Deep breathing exercises are intentional actions to ensure slow and deep breaths to reduce anxiety and restore normal breathing patterns. Studies have shown that people who practice deep breathing are less likely to develop high blood pressure and anxiety.
- Getting Support
In many cases of anxiety and depression during menopause, all the woman needs is support, not medications, not sleep, not even diet options. Anxiety and depression are not handled individually. For this reason, menopausal women going through psychological symptoms are advised to share their conditions with family and close friends.
A strong support system is very important for dealing with depression. Women who feel they lack support can find strong support systems in religious centers, clubs and societies, and therapists. Regardless of background and social status, depression is better managed when shared.
- Positive Attitude
With all the problems and complications during menopause, many women find it difficult to develop and maintain a positive attitude. As difficult and tasking as maintaining an optimistic attitude during menopause may seem, it is important to know that it is a fundamental pillar in the path to recovery. Generally, menopausal women with anxiety and depression can find something they enjoy doing. It could be watching a favorite show or being intentional about getting better. Having a positive attitude will go a long way in facilitating fast recovery.
When to See a Doctor
Conditions like anxiety and depression are delicate and often require delicate management.
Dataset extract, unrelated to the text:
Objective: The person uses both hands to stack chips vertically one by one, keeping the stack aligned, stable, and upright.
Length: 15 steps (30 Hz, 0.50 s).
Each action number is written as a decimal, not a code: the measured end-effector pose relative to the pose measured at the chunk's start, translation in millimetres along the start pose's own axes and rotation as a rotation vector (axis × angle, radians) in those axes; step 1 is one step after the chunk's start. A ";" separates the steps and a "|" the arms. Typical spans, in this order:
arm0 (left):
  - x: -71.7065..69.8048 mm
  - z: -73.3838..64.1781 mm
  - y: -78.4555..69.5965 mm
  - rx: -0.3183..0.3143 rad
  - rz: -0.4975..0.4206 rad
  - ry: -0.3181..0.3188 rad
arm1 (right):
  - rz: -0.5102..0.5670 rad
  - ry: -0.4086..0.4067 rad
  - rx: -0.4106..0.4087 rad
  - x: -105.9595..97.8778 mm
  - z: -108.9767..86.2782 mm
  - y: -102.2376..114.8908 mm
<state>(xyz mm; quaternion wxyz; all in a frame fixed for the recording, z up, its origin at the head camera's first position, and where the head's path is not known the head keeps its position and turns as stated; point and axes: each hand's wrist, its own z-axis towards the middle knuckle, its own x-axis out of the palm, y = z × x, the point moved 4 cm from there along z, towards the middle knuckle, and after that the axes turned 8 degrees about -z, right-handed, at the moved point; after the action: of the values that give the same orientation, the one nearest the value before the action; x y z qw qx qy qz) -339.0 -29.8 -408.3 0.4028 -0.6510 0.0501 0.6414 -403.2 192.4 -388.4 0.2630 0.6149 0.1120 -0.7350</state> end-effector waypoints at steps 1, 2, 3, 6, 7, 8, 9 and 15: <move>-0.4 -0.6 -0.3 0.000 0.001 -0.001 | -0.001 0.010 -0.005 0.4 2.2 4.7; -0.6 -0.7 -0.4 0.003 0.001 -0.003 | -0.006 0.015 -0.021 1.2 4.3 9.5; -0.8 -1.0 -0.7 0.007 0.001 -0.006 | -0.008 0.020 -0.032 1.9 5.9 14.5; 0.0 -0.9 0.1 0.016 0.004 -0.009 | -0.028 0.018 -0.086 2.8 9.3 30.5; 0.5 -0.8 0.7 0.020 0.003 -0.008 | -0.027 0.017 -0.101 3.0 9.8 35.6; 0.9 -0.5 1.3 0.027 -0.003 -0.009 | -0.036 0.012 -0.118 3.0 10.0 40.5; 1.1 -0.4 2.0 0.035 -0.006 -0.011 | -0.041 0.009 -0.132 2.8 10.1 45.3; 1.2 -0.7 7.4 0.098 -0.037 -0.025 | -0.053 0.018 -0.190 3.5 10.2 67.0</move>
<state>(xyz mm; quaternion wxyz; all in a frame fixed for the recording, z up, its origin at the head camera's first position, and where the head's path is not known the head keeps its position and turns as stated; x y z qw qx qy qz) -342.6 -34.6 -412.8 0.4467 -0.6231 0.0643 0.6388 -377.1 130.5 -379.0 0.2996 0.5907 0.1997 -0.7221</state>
Menopausal women who suddenly experience short and quick breaths are advised to see the doctor immediately. Also, take cases of frequent nightmares, panic attacks, and severe moodiness to the doctor. Generally, menopausal women showing menopausal symptoms are advised to see a doctor to help them get the best treatment and management options for their symptoms.
Physical symptoms of menopause are given more prominence in today’s society. However, mental symptoms can be detrimental to women. With fewer treatment options for mental symptoms of menopause, many women today do not even know the next step to take when feeling like anxiety, moodiness, irritability, and depression become amplified. Visiting a doctor can be a major step in getting the right answers. You are not your illness.